Why < na.wi.tka > in BC Chinook Writing?
And, why does < u > have 2 different shapes in BC Chinook Writing?
The two questions are related, I think.
Called Chinuk Pipa in Northern Chinook Jargon, this endangered alphabet (which we’re bringing back to life in a big way!) has a couple of quirks that we’ve long wondered about.
I think that, 30 years into researching it, I may have come to some insights.
Quirk #1: Chinuk Pipa‘s letter for the sound “u” has 2 different shapes. The basic, canonical form is like a clock face with just one hand on it:
(Thanks to David Corbett for his online Chinuk Pipa keyboard!)
And the other form, used when the < u > is connected to another letter, is:
ɷ (a Unicode approximation),
as in:
which is < kuk > ‘to cook’.
The issue that comes up is that the Chinuk Pipa letter for < wi > and < we > looks very much like that alternate and much more frequent form of < u >; have a look:
as in:
which would be how you’d write < kwik >, e.g. in demonstrating the pronunciation of English ‘quick’.
Quirk #2 now: the frequent Chinook Jargon word nawitka ‘yes; indeed; truly’ has a weird syllabification in the standardized Chinuk Pipa spelling:
which is < na.wi.tka >.
We might have expected *< na.wit.ka >*… So why is the < wi > all by itself when we write < nawitka >?
Which is to say, why did someone choose to leave a syllable < tka > out there at the end?
That’s actually a perfectly OK syllable in the local Salish languages of BC, but still we’re not used to seeing a vowel letter of Chinuk Pipa all by itself in a word.
My idea of why the syllabification as < na.wi.tka > was picked is, it’s the clearest possible way to write the word, if you’re following the rule of breaking words into syllables.
You certainly can just connect all the letters together, as < nawitka >. (Sorry, I don’t have a visual illustration of this for you.) But that’s not the normal way to write in Chinuk Pipa.
Let me demonstrate to you how similar < na.wit.ka > (which is also a valid way to write the word) looks to *< na.ut.ka >*:
na.wit.ka
versus
*na.ut.ka*
(Fun fact, those really do look 99% similar — the middle syllable could’ve been written upside-down from what you see, in either of the cases.)
Here’s where I remind you that there aren’t all that many unique words in Chinook Jargon, so in fact there’s scant chance of someone being confused for very long by any of the spellings you’ve seen.
But it seems clear to me that at the early stage of designing Chinuk Pipa to be easily learned and used by Indigenous people who had never previously read or written, “someone” (Father JMR Le Jeune) realized that the very clearest possible way to write nawitka was as < na.wi.tka >.
Does that make sense to you?




I looked for other words containing “wit” to find evidence for or against this hypothesis.

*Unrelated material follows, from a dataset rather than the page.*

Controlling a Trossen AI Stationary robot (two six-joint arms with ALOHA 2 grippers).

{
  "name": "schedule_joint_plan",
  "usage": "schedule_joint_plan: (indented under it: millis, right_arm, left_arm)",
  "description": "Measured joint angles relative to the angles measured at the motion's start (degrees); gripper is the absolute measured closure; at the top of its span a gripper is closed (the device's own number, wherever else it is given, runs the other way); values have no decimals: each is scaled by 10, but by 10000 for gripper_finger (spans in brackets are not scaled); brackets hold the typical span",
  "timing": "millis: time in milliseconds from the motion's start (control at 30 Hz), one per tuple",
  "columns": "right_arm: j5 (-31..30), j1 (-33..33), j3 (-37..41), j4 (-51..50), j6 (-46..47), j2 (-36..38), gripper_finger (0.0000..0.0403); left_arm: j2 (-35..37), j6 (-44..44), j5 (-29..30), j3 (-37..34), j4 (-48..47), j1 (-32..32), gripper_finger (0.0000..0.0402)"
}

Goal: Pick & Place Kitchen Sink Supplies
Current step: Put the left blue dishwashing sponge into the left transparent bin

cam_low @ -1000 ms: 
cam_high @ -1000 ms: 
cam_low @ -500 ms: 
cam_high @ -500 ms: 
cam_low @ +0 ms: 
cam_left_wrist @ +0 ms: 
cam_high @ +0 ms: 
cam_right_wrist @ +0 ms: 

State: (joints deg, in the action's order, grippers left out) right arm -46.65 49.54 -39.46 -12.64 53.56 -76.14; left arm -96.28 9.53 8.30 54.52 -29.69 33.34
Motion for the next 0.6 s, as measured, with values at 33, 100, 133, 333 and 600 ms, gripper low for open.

It’s hard to find good examples. “Mit.wit” and “kwit.sha.ti” are written without splitting “wit”.
“Wit” and “ut” don’t look that similar: “wi” connects to “t” in the short inner stroke whereas “u” connects to “t” on the outside. There are enough near-ambiguities in the script that I doubt Le Jeune would have specifically tried to disambiguate this one, which isn’t even really ambiguous.
Another possibility is that he started writing the syllable with “wi” counterclockwise (the usual way, though suboptimal in this context) but then broke the syllable there to avoid “wit” looking like “wat”. I have no evidence for this.
“Na.wi.tka” is sometimes written “na.wi.ti.ka”. Is it possible that it was perceived as four syllables, and that “na.wi.tka” represents a pronunciation with a very reduced third vowel?